Now, with Haredim occupying all the positions of power, the Western Wall Heritage Foundation, in consultation with Elyashiv and the chief rabbis, has decided that the president, the prime minister and the president of the Supreme Court will not be invited. Instead, the dignitaries will be rabbis: the current chief rabbis - Metzger and Sephardi Chief Rabbi Shlomo Amar - and their predecessors, Rabbis Yisrael Meir Lau and Eliahu Bakshi-Doron. Two well-known cantors, Binyamin Helfgott and Moshe Habusha, will also attend.

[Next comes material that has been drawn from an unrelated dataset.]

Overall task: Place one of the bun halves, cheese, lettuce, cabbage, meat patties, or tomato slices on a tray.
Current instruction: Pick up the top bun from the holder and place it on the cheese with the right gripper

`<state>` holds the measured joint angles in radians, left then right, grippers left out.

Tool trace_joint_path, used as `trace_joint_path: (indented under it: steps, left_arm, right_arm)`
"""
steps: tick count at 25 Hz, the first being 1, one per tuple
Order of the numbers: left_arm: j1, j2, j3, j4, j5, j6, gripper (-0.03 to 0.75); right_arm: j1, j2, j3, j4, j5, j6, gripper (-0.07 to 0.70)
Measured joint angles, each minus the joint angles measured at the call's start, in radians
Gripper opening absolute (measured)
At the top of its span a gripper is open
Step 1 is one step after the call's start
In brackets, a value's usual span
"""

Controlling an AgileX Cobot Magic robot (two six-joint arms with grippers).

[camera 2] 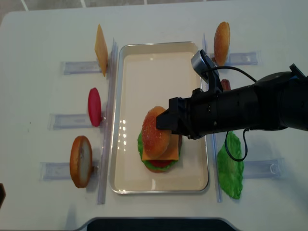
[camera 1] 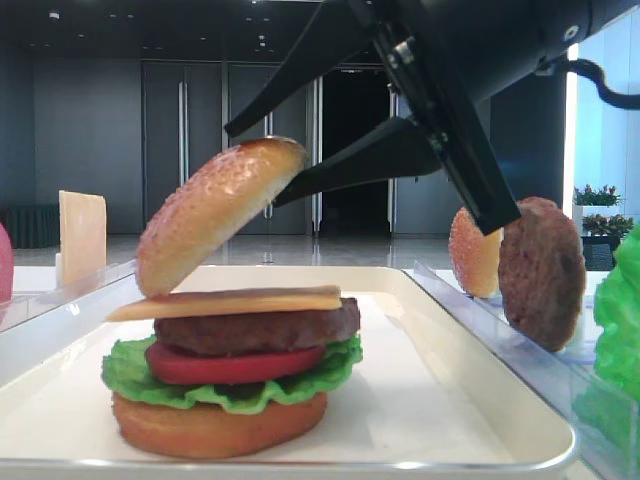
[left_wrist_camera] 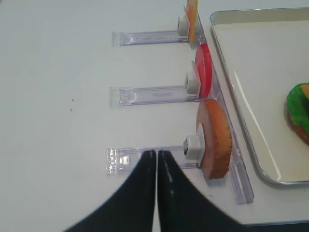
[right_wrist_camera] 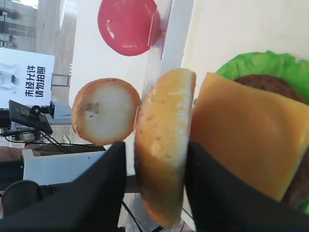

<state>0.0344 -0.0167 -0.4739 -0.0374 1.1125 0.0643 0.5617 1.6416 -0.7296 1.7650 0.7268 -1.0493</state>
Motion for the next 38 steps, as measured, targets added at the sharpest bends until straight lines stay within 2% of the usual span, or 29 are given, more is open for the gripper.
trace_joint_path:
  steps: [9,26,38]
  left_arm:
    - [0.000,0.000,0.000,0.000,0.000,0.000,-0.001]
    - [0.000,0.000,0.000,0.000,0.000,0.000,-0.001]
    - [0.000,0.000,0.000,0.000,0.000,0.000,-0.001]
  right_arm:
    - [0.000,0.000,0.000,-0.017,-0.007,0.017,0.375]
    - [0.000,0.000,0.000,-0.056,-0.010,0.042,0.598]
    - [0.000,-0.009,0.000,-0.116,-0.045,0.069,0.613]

The fact that the occasion is defined as a hachnasat Torah, and only "in memory of" the Hakhel, makes it possible to bypass the ultra-Orthodox objections to it being held at all. It also allows the ceremony of welcoming the new Torah scrolls, which were donated by Ira Rennert and George Birnbaum (the well-known political consultant Arthur Finkelstein's partner in Israel), to be interwoven with some characteristics of the Hakhel.

At the same hour, however, an alternative Hakhel ritual will be held in nearby Tekuma Park, at a point that overlooks the Temple Mount. That ceremony, which is expected to attract members of the Temple Mount movements and the broader religious Zionist public, will take place under the auspices of the Company for the Reconstruction and Development of the Jewish Quarter. It will retain more of the characteristics of the original Hakhel: Trumpets will be sounded, and there will be a replication of the water-pouring ceremony that was performed in the Temple. In addition, objects prepared by the Temple Institute over the last year will be on display, including a golden miter and priestly garb. This ceremony will feature non-Haredi rabbis such as Adin Steinsaltz, Yuval Cherlow and Eliezer Waldman.

But the split into two ceremonies is evidently not the end of the division: Over the coming year, both the Chabad movement (following an old instruction from the Lubavitcher Rebbe) and the Temple Institute will give separate presentations at schools, kindergartens and other locales around the country to instill awareness of the Hakhel.

Proponents of the Hakhel cite Kontrass Zekher Hamikdash (Commemoration of the Temple Pamphlet), a booklet written about 120 years ago by the then-rabbi of Jerusalem, Rabbi Eliahu David Rabinowitz Teomim, to support their view. Teomim is considered the first to have revived the Hakhel in modern times. However, the ultra-Orthodox public rejected his approach then as well.

Western Wall Rabbi Shmuel Rabinowitz - who will be the host of this year's official ceremony, as he was seven years ago - says that the model used for both this year's event and the one in 2001 is the correct model, because it is acceptable to every segment of the religious public. "The present event is one that can draw everyone closer and bring unity," he argued.